# WHAT IS BEING ASKED
Below are records; count the lines that hold the string "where" and give only the count.

# MATERIALS PROVIDED
····················
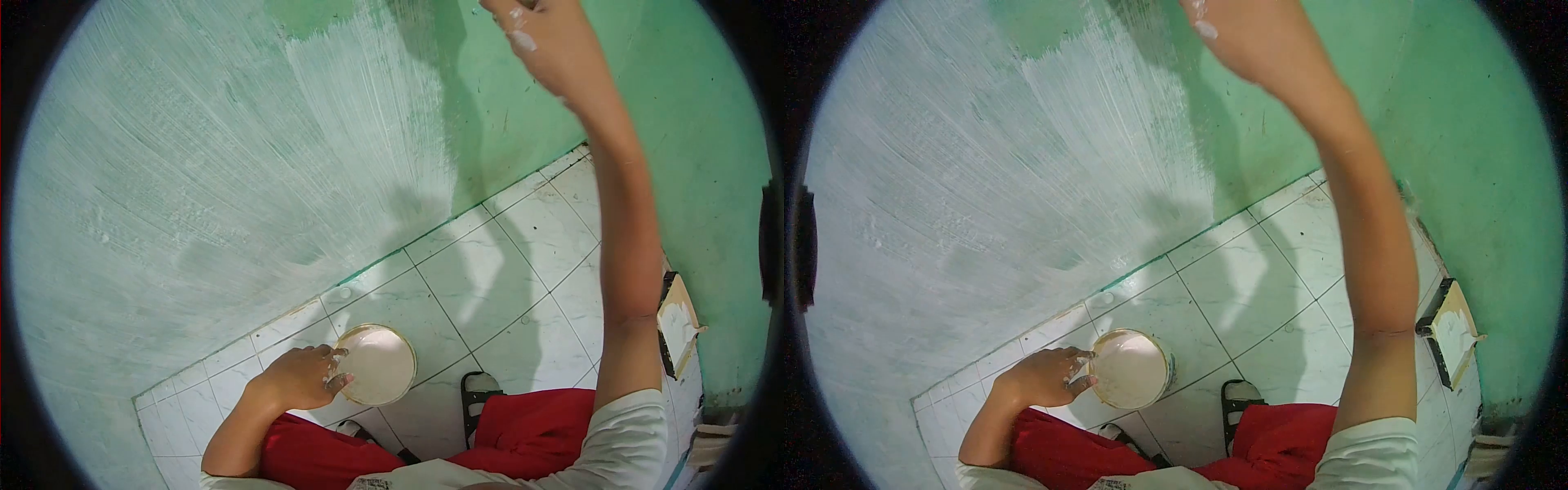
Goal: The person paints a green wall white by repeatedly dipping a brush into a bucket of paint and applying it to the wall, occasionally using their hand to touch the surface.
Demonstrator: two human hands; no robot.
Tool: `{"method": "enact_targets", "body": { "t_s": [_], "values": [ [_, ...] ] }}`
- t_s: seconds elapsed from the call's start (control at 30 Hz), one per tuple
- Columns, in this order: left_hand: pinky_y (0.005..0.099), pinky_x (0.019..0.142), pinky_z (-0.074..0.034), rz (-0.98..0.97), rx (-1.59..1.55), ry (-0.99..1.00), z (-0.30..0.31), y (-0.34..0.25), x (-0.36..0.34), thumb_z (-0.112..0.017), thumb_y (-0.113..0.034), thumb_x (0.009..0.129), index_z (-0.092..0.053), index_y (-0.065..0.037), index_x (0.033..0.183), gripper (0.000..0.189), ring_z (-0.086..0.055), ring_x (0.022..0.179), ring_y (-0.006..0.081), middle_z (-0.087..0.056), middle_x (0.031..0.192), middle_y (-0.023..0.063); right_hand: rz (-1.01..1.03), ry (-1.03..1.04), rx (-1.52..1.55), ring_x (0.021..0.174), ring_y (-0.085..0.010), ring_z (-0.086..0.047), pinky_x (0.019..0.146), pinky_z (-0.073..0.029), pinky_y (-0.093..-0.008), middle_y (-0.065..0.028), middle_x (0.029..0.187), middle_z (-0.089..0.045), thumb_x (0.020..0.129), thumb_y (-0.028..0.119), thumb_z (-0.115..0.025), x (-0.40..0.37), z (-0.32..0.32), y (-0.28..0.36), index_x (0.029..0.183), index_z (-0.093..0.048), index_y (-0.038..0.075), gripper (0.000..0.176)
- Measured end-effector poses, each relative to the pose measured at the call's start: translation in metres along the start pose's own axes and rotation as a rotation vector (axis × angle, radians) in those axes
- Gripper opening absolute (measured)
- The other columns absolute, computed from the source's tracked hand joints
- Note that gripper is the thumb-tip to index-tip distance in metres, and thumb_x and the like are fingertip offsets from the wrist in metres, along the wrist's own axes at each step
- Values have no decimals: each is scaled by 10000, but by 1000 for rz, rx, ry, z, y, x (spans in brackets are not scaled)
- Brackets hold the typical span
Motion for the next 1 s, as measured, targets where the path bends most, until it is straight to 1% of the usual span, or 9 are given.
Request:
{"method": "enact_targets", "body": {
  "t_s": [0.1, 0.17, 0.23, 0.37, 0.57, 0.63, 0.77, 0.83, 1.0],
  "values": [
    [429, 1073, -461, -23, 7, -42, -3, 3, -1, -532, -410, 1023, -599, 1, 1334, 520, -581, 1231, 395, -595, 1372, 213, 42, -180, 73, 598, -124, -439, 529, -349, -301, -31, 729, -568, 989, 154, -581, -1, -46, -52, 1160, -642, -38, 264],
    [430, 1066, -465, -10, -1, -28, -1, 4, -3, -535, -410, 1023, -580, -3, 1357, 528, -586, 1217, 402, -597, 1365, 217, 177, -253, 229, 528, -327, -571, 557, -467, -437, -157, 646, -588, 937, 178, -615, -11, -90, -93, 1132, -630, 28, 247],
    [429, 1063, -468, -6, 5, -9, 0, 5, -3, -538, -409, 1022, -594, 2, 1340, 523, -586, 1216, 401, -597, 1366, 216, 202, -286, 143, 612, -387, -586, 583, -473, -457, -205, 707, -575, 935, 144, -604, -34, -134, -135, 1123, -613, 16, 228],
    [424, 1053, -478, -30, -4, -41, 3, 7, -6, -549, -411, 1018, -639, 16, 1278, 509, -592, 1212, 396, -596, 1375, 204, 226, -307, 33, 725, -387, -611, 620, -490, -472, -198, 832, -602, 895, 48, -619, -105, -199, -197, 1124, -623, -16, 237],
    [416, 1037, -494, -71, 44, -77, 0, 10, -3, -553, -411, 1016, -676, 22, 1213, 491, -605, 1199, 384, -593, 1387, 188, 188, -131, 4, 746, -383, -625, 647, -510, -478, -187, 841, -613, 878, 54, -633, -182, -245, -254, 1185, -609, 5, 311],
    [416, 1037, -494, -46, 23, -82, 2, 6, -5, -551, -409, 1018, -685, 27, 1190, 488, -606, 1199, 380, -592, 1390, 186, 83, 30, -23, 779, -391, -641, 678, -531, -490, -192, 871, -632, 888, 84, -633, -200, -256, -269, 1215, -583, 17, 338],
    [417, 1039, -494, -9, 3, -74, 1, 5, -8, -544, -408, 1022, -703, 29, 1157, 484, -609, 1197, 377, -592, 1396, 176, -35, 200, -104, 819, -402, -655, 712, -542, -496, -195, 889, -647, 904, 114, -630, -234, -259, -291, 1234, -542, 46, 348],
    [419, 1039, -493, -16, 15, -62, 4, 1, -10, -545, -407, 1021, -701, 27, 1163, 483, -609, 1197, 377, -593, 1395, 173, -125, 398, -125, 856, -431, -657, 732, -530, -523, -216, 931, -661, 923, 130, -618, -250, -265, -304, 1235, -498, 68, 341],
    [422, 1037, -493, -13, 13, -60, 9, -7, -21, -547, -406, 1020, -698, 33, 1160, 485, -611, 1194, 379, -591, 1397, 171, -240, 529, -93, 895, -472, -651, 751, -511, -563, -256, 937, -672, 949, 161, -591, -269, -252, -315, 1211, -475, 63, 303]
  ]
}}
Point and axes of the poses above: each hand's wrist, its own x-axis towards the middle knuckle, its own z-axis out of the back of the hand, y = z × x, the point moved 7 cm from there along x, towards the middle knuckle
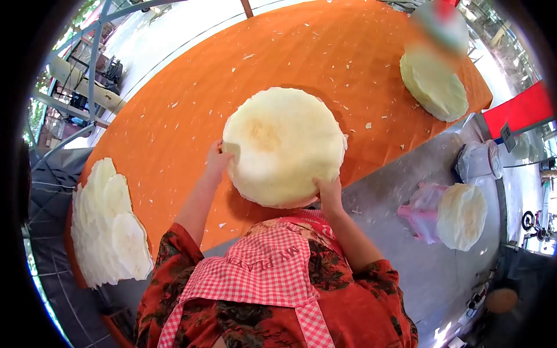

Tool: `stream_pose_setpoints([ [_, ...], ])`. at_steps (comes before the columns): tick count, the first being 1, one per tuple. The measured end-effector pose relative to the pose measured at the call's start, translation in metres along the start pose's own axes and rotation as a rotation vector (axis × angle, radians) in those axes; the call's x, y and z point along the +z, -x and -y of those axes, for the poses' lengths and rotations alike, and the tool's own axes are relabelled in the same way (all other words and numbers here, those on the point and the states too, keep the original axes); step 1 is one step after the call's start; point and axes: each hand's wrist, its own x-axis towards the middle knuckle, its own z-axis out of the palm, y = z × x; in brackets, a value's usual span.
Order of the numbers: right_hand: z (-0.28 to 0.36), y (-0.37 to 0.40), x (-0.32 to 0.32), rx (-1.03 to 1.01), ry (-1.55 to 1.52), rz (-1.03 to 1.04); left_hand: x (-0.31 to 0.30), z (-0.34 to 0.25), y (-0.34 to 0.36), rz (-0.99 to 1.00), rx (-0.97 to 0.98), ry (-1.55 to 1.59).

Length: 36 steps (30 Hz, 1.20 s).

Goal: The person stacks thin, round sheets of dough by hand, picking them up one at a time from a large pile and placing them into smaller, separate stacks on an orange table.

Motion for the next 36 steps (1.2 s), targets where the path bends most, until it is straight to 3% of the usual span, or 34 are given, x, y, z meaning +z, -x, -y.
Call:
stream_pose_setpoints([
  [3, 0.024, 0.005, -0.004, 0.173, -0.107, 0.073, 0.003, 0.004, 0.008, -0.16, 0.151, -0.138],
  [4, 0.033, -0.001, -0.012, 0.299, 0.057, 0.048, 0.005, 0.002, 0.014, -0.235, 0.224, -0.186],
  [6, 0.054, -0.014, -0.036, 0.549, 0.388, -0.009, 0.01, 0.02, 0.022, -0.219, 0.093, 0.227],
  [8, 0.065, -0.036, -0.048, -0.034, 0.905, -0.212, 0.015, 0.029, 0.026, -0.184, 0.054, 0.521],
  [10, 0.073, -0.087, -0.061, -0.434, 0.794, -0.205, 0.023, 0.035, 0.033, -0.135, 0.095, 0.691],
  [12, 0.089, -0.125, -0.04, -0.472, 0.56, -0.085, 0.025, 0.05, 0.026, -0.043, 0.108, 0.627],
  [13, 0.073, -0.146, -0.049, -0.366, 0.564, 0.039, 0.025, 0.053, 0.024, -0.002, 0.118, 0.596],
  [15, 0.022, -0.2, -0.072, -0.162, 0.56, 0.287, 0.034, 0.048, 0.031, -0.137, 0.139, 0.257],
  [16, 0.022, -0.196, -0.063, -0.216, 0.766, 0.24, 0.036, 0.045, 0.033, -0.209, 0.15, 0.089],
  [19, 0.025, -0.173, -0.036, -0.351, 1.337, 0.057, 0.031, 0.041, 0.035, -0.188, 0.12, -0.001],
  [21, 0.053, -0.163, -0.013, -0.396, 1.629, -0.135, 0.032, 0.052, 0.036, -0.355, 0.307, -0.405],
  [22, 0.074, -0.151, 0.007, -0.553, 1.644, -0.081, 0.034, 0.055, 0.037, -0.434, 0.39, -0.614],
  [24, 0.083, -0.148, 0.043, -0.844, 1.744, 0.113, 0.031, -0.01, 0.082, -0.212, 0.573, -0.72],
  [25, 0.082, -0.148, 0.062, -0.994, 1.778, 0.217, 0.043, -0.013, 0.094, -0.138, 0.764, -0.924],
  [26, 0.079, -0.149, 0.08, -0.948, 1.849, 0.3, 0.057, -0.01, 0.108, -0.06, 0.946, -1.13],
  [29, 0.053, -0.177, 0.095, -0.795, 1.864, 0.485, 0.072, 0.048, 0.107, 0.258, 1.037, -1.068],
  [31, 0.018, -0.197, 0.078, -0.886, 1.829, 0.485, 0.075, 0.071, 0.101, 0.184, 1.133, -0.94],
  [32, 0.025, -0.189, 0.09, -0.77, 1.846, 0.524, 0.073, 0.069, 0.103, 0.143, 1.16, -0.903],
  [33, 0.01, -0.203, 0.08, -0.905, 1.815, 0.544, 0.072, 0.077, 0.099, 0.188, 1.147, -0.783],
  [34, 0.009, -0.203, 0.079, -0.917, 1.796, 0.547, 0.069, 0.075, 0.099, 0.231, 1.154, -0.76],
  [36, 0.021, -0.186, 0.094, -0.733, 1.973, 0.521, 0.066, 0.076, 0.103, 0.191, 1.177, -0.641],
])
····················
# REPLY
2